Answer with the exact lines of the following material from the one containing "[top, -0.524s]" through the one containing "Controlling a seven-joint", both end lines included.

Dataset section:
——
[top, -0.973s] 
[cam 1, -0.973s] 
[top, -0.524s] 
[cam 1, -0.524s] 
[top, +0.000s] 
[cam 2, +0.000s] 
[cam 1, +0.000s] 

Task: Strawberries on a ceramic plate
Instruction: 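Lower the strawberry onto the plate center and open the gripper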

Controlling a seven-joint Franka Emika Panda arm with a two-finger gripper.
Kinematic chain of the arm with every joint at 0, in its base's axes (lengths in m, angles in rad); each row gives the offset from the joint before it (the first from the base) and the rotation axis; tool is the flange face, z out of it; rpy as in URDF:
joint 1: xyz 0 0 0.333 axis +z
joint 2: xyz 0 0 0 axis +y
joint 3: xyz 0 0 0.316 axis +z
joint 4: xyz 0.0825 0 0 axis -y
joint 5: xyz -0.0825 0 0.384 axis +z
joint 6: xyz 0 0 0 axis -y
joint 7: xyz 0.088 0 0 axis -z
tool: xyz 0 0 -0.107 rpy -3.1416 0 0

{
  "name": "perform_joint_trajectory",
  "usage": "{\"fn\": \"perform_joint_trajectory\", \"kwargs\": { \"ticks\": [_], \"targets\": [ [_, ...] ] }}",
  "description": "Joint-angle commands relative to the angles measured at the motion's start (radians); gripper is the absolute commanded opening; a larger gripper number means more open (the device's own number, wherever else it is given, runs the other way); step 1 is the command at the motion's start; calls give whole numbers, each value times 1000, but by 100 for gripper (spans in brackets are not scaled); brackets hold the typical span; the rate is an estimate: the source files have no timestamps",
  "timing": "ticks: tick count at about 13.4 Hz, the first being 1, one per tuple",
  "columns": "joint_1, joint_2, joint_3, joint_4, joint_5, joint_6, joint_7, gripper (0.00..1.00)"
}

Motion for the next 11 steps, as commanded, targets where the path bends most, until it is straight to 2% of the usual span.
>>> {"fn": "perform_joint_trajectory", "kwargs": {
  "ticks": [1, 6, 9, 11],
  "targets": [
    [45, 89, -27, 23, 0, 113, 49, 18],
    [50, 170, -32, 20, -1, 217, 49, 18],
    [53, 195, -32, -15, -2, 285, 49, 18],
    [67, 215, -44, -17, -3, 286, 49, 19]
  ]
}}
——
Written response:
[top, -0.524s] 
[cam 1, -0.524s] 
[top, +0.000s] 
[cam 2, +0.000s] 
[cam 1, +0.000s] 

Task: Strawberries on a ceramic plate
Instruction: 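Lower the strawberry onto the plate center and open the gripper
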
Controlling a seven-joint Franka Emika Panda arm with a two-finger gripper.

The exercise calls for nothing more.